It has always amazed me that SS discussions talk about future cuts and ignore this.

Yet another thing that affects the Generation Joners from Boomers. As a '63 baby, I don't like being lumped in with early Boomers. Yet I'm just a bit too old to be Gen X. This switchover massively affects Jonesers. We grew up with a promise that was yanked from us just as we were getting our feet wet in the working world.

My dad (Greatest Generation) was always amazed at how much we pay in SS, since the last big rises occurred as he was leaving the workforce and was more focused on retirement. He drew for 35 years. The first 15 years of his work life he paid 3% or less. He'd always wax poetic about his first few years only paying only 1%.
 
Yet another thing that affects the Generation Joners from Boomers.
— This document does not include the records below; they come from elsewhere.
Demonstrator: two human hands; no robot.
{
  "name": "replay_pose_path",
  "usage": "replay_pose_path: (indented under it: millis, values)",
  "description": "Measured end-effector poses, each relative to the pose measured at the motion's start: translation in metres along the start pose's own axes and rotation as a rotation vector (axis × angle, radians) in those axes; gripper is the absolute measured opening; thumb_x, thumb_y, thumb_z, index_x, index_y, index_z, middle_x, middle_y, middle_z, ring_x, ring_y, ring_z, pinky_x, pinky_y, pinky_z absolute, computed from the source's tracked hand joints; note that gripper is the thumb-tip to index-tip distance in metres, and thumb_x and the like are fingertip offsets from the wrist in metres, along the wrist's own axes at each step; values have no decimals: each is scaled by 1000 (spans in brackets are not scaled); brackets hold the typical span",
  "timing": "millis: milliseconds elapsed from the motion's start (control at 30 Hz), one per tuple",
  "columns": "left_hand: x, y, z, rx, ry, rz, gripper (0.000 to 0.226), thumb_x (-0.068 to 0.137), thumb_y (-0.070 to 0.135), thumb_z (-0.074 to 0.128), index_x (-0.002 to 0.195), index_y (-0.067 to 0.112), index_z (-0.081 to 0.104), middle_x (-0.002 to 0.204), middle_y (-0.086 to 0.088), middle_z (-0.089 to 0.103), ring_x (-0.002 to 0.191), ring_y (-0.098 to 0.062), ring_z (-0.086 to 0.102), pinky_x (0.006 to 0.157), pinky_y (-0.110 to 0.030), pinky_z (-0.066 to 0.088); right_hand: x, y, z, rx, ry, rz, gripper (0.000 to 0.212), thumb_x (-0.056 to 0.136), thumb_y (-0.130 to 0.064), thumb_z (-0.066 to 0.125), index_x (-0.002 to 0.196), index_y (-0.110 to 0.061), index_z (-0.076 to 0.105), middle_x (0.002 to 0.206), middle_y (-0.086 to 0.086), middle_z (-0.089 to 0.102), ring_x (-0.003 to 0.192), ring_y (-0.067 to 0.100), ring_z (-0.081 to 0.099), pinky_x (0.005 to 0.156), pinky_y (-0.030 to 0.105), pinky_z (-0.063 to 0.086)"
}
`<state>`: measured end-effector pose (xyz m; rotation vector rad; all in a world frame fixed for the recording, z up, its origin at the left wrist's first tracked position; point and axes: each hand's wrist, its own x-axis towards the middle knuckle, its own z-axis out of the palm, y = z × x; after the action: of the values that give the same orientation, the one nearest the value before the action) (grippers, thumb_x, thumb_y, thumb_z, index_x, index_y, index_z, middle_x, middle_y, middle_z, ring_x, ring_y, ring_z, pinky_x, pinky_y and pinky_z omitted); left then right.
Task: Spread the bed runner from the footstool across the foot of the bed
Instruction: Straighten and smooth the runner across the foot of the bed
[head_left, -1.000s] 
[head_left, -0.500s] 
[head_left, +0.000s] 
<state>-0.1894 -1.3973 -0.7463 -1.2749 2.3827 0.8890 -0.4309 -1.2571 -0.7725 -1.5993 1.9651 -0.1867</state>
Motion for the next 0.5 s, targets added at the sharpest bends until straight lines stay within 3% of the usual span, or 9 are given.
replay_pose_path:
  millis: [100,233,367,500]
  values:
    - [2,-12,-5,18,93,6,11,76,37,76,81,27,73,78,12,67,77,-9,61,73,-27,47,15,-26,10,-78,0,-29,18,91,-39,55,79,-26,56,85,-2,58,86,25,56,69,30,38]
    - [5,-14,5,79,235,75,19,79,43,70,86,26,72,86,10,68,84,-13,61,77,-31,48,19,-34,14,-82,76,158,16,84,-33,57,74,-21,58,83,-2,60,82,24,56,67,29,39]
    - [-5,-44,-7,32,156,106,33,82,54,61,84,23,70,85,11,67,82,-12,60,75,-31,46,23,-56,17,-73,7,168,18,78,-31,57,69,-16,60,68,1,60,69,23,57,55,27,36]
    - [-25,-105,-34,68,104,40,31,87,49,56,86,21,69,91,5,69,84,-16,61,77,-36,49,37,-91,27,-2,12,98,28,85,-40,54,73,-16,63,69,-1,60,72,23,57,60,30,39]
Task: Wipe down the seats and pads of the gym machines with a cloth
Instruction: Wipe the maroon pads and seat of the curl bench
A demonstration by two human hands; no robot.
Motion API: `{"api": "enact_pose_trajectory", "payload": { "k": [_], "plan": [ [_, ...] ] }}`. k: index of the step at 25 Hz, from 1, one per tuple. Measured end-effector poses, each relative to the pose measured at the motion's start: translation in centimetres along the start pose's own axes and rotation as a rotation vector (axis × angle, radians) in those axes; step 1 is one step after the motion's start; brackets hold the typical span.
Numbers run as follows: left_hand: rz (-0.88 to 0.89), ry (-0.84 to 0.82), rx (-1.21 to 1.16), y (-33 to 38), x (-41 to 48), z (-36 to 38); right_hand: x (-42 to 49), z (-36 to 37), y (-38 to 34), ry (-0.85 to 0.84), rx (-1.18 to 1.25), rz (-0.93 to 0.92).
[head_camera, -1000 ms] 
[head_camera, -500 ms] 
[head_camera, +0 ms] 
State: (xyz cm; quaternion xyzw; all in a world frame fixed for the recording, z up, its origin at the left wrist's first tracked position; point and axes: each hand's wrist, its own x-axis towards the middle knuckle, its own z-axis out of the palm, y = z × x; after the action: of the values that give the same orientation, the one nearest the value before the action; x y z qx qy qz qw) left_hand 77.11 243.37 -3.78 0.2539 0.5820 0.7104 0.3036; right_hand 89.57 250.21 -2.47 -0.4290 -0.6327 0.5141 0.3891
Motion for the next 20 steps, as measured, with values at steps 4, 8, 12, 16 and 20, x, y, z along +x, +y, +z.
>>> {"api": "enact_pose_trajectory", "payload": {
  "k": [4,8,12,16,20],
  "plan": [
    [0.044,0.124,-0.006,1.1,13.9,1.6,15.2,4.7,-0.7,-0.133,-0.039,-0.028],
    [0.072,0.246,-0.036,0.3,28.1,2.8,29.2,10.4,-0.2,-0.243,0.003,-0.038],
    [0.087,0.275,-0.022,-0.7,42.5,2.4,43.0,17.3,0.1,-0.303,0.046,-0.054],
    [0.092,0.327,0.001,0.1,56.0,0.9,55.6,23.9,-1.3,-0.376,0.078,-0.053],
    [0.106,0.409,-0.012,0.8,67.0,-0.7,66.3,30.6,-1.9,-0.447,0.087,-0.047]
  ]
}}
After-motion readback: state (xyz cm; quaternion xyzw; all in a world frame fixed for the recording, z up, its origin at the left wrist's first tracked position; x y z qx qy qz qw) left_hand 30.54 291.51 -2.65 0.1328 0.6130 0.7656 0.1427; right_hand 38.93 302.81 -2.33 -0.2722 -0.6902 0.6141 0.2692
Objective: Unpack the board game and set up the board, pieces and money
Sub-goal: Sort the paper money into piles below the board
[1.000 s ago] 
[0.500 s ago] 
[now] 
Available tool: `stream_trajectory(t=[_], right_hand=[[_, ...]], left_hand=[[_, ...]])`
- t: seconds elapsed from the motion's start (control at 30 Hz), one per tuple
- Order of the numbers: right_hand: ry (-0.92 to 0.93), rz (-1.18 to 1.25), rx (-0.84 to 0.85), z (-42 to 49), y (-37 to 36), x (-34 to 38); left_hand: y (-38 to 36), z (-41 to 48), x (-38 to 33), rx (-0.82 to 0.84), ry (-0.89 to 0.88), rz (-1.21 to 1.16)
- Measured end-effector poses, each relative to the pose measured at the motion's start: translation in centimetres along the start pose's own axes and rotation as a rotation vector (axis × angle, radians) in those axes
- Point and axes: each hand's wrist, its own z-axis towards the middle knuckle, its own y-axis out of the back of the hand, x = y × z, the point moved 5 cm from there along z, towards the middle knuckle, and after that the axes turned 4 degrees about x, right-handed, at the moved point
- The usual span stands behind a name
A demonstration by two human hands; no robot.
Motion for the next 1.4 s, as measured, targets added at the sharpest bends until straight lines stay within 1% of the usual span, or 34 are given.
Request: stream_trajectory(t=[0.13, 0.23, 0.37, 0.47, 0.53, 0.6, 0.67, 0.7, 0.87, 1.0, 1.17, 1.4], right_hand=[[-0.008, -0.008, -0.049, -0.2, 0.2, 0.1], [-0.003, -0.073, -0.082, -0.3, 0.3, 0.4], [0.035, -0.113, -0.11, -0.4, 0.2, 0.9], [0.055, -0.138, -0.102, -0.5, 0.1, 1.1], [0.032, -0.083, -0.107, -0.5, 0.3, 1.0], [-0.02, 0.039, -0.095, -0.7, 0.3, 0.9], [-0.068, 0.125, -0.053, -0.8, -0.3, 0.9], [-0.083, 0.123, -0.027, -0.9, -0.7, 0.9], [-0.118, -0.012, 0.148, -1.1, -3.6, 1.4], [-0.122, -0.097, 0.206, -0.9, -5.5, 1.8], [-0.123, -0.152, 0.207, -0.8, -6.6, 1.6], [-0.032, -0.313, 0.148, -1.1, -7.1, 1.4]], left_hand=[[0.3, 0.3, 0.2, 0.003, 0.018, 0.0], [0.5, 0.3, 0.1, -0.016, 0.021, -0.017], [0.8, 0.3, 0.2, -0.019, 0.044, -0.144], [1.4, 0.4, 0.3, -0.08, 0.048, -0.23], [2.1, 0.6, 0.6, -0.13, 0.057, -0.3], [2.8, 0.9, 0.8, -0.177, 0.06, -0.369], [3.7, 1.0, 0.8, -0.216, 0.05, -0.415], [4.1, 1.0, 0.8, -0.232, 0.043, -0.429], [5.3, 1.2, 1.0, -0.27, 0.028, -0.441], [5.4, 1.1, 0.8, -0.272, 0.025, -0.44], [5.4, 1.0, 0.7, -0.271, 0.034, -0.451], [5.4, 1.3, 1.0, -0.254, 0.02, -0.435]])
As a '63 baby, I don't like being lumped in with early Boomers. Yet I'm just a bit too old to be Gen X. This switchover massively affects Jonesers. We grew up with a promise that was yanked from us just as we were getting our feet wet in the working world.

My dad (Greatest Generation) was always amazed at how much we pay in SS, since the last big rises occurred as he was leaving the workforce and was more focused on retirement. He drew for 35 years. The first 15 years of his work life he paid 3% or less. He'd always wax poetic about his first few years only paying only 1%.

+1 on gen Jones, definitely NOT boomers.

And while benefit cuts are unpopular, SS is already the biggest and most regressive tax for most working folks. Politicians like to pretend it is "only" 6.2%, but the employer share is yours too. So 12.4% from your first dollar earned and no standard deduction applies! The self-employed really feel it with both halves up front.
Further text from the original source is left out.